Reproduce the section of the listing that begins at the line containing "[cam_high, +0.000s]" and finishes at the line containing "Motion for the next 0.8". Include both end lines and nothing beyond them.

══════════

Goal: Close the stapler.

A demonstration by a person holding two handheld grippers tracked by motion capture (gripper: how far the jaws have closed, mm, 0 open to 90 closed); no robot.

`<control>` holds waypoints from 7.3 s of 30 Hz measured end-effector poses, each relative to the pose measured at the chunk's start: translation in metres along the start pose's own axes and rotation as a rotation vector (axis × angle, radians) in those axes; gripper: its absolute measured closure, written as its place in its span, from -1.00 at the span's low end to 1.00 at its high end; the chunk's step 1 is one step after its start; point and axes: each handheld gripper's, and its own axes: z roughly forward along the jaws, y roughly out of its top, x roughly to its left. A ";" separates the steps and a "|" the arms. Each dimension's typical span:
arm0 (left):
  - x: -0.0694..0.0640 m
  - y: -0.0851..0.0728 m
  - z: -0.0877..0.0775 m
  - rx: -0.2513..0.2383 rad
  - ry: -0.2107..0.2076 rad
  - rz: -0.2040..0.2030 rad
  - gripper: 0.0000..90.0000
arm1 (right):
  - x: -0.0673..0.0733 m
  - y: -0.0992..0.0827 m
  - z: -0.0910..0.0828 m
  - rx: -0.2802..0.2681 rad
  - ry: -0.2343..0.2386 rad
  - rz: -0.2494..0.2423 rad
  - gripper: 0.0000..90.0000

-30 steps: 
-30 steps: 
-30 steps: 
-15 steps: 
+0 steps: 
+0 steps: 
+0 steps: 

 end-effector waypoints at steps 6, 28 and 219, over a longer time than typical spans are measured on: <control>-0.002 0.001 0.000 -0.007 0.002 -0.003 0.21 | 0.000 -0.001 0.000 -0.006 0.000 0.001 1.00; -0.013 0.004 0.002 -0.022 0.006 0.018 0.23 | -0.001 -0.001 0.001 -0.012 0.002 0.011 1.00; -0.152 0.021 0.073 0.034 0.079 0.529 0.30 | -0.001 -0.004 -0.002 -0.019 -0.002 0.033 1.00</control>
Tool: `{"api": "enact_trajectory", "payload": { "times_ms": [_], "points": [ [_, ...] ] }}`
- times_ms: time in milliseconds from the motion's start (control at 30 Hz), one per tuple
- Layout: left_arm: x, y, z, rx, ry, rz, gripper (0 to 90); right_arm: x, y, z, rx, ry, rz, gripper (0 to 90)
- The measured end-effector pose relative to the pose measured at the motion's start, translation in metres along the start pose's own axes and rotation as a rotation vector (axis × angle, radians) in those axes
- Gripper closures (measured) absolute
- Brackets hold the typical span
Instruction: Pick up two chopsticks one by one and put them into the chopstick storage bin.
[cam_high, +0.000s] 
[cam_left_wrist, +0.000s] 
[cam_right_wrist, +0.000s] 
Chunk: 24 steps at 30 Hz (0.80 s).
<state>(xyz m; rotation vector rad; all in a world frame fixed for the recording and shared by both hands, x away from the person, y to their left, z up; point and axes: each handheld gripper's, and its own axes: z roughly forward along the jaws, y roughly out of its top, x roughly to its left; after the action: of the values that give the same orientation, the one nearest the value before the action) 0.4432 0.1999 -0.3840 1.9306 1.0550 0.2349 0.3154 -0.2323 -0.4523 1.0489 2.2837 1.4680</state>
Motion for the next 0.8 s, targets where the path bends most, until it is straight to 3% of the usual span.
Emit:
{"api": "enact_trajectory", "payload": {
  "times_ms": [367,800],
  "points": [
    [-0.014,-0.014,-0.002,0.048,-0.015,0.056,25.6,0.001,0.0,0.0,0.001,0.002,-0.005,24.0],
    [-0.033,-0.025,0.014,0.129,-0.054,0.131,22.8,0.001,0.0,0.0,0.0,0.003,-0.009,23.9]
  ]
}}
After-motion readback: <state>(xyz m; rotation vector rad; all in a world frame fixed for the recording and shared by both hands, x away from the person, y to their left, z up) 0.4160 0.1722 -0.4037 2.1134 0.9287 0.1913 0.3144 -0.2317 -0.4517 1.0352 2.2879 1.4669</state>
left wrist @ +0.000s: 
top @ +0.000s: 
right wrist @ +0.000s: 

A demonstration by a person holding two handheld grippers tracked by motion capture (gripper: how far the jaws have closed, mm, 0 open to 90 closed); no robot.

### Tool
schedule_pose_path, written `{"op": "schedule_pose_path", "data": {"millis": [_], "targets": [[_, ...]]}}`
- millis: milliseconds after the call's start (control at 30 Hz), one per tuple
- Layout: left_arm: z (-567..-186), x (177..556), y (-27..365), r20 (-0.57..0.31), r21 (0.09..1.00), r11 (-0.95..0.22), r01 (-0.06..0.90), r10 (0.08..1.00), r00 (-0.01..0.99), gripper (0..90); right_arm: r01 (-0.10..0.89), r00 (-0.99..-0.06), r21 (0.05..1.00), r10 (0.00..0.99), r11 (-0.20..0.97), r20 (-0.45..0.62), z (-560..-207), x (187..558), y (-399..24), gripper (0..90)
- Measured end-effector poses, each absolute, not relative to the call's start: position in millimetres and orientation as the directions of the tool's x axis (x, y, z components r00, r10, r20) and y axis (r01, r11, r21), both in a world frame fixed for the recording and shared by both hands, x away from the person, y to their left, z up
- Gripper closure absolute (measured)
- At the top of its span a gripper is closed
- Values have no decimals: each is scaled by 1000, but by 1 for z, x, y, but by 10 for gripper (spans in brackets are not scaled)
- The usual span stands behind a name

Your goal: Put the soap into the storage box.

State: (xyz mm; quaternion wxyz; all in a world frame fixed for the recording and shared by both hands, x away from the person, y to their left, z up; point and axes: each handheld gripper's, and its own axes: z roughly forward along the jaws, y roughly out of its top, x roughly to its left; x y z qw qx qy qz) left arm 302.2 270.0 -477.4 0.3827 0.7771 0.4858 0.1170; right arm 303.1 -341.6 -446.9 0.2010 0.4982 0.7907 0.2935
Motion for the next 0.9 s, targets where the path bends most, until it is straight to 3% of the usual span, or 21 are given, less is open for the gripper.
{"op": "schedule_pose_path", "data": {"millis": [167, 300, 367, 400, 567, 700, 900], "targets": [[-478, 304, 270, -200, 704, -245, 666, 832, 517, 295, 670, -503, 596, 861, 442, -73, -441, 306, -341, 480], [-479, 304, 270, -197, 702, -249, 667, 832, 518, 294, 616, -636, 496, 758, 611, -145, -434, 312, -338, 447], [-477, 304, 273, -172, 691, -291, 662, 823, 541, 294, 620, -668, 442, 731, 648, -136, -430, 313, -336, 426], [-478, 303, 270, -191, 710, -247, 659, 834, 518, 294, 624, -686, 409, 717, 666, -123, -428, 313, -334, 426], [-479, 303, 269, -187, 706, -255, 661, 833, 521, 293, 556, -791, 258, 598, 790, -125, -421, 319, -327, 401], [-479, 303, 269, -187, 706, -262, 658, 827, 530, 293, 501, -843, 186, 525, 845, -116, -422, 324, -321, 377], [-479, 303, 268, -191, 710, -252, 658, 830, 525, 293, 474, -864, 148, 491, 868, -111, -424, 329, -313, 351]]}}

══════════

- **WORKED SOLUTION**
[cam_high, +0.000s] 
[cam_left_wrist, +0.000s] 
[cam_right_wrist, +0.000s] 
Chunk: 24 steps at 30 Hz (0.80 s).
<state>(xyz m; rotation vector rad; all in a world frame fixed for the recording and shared by both hands, x away from the person, y to their left, z up; point and axes: each handheld gripper's, and its own axes: z roughly forward along the jaws, y roughly out of its top, x roughly to its left; after the action: of the values that give the same orientation, the one nearest the value before the action) 0.4432 0.1999 -0.3840 1.9306 1.0550 0.2349 0.3154 -0.2323 -0.4523 1.0489 2.2837 1.4680</state>
Motion for the next 0.8 s, targets where the path bends most, until it is straight to 3% of the usual span.

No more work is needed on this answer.